# [Directions for this task]
Retype the entire listing, keeping every word as it is.

+---+

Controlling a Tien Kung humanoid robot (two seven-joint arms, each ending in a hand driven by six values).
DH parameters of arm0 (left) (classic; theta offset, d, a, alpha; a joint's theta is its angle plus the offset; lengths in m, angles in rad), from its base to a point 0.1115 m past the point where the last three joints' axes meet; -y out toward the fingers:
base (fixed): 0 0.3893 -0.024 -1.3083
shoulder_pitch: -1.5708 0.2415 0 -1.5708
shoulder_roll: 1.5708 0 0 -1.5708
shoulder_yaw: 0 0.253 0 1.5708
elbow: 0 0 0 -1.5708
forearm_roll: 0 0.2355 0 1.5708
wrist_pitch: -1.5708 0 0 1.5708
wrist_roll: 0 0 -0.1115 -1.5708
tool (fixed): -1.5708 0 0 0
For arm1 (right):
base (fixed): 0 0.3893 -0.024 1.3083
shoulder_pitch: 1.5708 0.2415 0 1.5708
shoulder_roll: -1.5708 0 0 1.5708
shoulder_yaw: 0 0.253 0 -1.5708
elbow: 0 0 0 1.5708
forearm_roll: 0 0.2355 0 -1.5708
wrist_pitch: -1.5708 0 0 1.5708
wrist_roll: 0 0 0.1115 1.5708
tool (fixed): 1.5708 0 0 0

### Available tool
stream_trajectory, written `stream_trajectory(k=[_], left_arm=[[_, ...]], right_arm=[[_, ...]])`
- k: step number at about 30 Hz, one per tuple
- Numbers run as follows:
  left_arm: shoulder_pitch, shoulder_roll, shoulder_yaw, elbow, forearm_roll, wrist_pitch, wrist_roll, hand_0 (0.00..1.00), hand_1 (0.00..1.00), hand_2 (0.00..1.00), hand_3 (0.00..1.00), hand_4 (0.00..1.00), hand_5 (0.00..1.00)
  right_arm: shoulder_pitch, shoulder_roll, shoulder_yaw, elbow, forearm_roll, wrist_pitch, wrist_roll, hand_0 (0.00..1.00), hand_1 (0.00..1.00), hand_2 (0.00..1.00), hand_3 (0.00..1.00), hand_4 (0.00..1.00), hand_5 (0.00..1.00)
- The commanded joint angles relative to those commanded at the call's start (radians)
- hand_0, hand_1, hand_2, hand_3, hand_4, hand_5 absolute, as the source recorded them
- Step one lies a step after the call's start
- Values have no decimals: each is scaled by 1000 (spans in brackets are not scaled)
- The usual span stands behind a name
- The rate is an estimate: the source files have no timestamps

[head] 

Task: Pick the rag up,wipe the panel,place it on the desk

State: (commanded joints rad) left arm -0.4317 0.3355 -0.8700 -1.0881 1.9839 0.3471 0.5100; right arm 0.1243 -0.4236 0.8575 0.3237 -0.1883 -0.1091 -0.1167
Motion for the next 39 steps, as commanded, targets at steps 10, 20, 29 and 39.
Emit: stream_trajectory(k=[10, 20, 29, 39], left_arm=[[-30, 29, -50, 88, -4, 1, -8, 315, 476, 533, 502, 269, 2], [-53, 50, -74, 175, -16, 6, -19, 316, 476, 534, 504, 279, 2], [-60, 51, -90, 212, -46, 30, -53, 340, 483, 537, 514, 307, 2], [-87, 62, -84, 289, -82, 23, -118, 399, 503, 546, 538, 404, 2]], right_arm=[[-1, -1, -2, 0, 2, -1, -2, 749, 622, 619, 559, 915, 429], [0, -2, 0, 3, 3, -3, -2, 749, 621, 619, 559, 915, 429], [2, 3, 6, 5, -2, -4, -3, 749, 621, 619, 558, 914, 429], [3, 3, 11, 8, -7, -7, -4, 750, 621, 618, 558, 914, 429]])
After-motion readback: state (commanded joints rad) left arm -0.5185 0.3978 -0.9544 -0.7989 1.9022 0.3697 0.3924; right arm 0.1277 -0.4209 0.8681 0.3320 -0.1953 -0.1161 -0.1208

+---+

# [Problem solution]
Controlling a Tien Kung humanoid robot (two seven-joint arms, each ending in a hand driven by six values).
DH parameters of arm0 (left) (classic; theta offset, d, a, alpha; a joint's theta is its angle plus the offset; lengths in m, angles in rad), from its base to a point 0.1115 m past the point where the last three joints' axes meet; -y out toward the fingers:
base (fixed): 0 0.3893 -0.024 -1.3083
shoulder_pitch: -1.5708 0.2415 0 -1.5708
shoulder_roll: 1.5708 0 0 -1.5708
shoulder_yaw: 0 0.253 0 1.5708
elbow: 0 0 0 -1.5708
forearm_roll: 0 0.2355 0 1.5708
wrist_pitch: -1.5708 0 0 1.5708
wrist_roll: 0 0 -0.1115 -1.5708
tool (fixed): -1.5708 0 0 0
For arm1 (right):
base (fixed): 0 0.3893 -0.024 1.3083
shoulder_pitch: 1.5708 0.2415 0 1.5708
shoulder_roll: -1.5708 0 0 1.5708
shoulder_yaw: 0 0.253 0 -1.5708
elbow: 0 0 0 1.5708
forearm_roll: 0 0.2355 0 -1.5708
wrist_pitch: -1.5708 0 0 1.5708
wrist_roll: 0 0 0.1115 1.5708
tool (fixed): 1.5708 0 0 0

### Available tool
stream_trajectory, written `stream_trajectory(k=[_], left_arm=[[_, ...]], right_arm=[[_, ...]])`
- k: step number at about 30 Hz, one per tuple
- Numbers run as follows:
  left_arm: shoulder_pitch, shoulder_roll, shoulder_yaw, elbow, forearm_roll, wrist_pitch, wrist_roll, hand_0 (0.00..1.00), hand_1 (0.00..1.00), hand_2 (0.00..1.00), hand_3 (0.00..1.00), hand_4 (0.00..1.00), hand_5 (0.00..1.00)
  right_arm: shoulder_pitch, shoulder_roll, shoulder_yaw, elbow, forearm_roll, wrist_pitch, wrist_roll, hand_0 (0.00..1.00), hand_1 (0.00..1.00), hand_2 (0.00..1.00), hand_3 (0.00..1.00), hand_4 (0.00..1.00), hand_5 (0.00..1.00)
- The commanded joint angles relative to those commanded at the call's start (radians)
- hand_0, hand_1, hand_2, hand_3, hand_4, hand_5 absolute, as the source recorded them
- Step one lies a step after the call's start
- Values have no decimals: each is scaled by 1000 (spans in brackets are not scaled)
- The usual span stands behind a name
- The rate is an estimate: the source files have no timestamps

[head] 

Task: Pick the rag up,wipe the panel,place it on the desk

State: (commanded joints rad) left arm -0.4317 0.3355 -0.8700 -1.0881 1.9839 0.3471 0.5100; right arm 0.1243 -0.4236 0.8575 0.3237 -0.1883 -0.1091 -0.1167
Motion for the next 39 steps, as commanded, targets at steps 10, 20, 29 and 39.
Emit: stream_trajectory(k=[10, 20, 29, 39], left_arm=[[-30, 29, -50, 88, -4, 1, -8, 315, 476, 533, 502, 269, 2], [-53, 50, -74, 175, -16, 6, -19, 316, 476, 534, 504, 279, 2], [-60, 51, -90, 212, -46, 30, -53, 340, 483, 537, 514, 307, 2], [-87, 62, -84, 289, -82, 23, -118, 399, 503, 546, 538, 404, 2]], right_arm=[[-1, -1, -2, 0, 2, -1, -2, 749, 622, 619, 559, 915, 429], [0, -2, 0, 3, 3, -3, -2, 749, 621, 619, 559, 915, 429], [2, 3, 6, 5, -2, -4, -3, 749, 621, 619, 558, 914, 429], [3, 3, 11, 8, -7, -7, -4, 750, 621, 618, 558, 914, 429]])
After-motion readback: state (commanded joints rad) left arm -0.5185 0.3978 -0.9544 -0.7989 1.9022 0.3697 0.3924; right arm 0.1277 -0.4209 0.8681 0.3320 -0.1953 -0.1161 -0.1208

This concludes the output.